First things first, call them the Himalaya. Yes, the Himalaya is a group of mountains. But it is definitely not just that.
Now, those who have to ask will never get it. Those who get it will never ask. And so it seems we’ve reached an impasse. However, allow me to break the conundrum and put some things into perspective.
What is the Himalaya? For some it is but a group of mountains – nameless, snowy, green, and rugged and all kinds. For others…
Himalaya is the physical manifestation of the heaven they say exists within or outside us.
The one thing that makes all the sense in the world.
A lasting remedy for the ‘Hurry Sickness’, a sickness that has chained many.
The genesis of many stories, myths and legends.
Himalaya is winding roads and the jungles, the clouds and the mist, the rugged terrain and the far off homes and the smoke emanating their chimneys. It is the journey that keeps you wide awake because of its inherent, easily missed beauty. And at the same time, it makes you want to close your eyes for a little while because all this is just so peaceful.

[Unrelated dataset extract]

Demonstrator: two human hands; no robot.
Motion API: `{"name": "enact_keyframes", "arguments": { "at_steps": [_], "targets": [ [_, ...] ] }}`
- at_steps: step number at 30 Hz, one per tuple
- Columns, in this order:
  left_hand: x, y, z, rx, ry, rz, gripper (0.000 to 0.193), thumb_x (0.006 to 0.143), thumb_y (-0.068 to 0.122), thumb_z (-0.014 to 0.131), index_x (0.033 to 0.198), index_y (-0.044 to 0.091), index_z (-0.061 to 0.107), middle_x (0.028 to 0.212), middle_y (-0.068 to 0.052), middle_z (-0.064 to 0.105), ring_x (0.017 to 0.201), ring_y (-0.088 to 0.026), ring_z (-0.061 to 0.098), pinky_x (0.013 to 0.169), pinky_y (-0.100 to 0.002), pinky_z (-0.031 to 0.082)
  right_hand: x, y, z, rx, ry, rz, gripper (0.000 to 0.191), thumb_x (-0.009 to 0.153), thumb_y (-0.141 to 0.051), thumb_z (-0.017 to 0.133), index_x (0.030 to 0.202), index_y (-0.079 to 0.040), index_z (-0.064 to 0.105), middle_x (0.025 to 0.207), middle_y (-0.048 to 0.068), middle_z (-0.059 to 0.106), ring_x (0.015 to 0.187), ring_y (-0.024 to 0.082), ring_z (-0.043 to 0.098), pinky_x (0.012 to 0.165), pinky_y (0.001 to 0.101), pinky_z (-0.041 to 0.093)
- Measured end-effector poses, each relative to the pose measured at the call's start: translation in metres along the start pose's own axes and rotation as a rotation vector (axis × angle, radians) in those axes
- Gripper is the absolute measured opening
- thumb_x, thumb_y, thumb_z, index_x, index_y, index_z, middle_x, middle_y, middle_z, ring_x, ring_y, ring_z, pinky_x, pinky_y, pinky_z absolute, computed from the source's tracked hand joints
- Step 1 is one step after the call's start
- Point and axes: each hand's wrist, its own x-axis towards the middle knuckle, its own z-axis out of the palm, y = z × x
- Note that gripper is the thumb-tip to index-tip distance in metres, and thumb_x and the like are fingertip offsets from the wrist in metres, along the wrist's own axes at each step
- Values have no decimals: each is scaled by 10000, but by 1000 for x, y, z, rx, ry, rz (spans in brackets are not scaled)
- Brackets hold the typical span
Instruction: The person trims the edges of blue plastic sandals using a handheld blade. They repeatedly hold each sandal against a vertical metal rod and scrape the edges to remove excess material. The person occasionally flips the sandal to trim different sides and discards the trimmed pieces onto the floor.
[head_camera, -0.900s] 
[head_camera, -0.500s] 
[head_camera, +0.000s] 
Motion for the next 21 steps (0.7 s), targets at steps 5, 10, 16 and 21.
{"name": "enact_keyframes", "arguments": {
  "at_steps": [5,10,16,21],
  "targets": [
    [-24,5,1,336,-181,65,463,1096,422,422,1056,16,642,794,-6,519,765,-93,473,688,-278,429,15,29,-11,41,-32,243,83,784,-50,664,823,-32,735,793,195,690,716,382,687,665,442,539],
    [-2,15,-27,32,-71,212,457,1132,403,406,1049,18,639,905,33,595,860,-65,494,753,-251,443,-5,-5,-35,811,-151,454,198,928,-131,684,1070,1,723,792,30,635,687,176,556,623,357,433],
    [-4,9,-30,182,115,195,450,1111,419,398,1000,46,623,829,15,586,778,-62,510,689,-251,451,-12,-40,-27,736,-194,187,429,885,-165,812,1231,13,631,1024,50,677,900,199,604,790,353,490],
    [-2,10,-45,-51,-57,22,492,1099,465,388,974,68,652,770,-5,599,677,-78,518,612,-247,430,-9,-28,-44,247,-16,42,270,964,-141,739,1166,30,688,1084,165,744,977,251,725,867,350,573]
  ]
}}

And because no matter what the season or place, there’s always that one scene that sticks out, that makes you fall in love with a thousand things, over and over again. And you begin to understand that as many times you’ll come back, you’ll always be welcomed with more and more love.
Walk. Talk. Don’t talk. Think. Think out loud. Don’t think at all. Everything can happen here when you’re in the Himalaya. All at once!
A few parting thoughts!
“What’s your purpose in life?” They all ask.
Some wonder themselves.
To earn money? Fame? Money without fame or fame without money?
Nothing matters when you are in the mountains and have seen them with eyes closed. Take a stroll on a monsoon evening after dark. The rays of light escaping from a broken window, piercing through the mist that has made itself at home, on the surface, and breathing it in and out.
“What’s your purpose in life?” They ask.
“What’s your life worth?” I say.
“Not even the rust on an old penny.” I add.
The worth of your life is around you where life still means life. Where life doesn’t mean one hundred metre dash a day. Where time isn’t measured in seconds or minutes or hours or days or weeks or months or years. Where every moment that has truly taken your breath away counts a blink of an eye.
“How many seconds have you lived, then?” I end.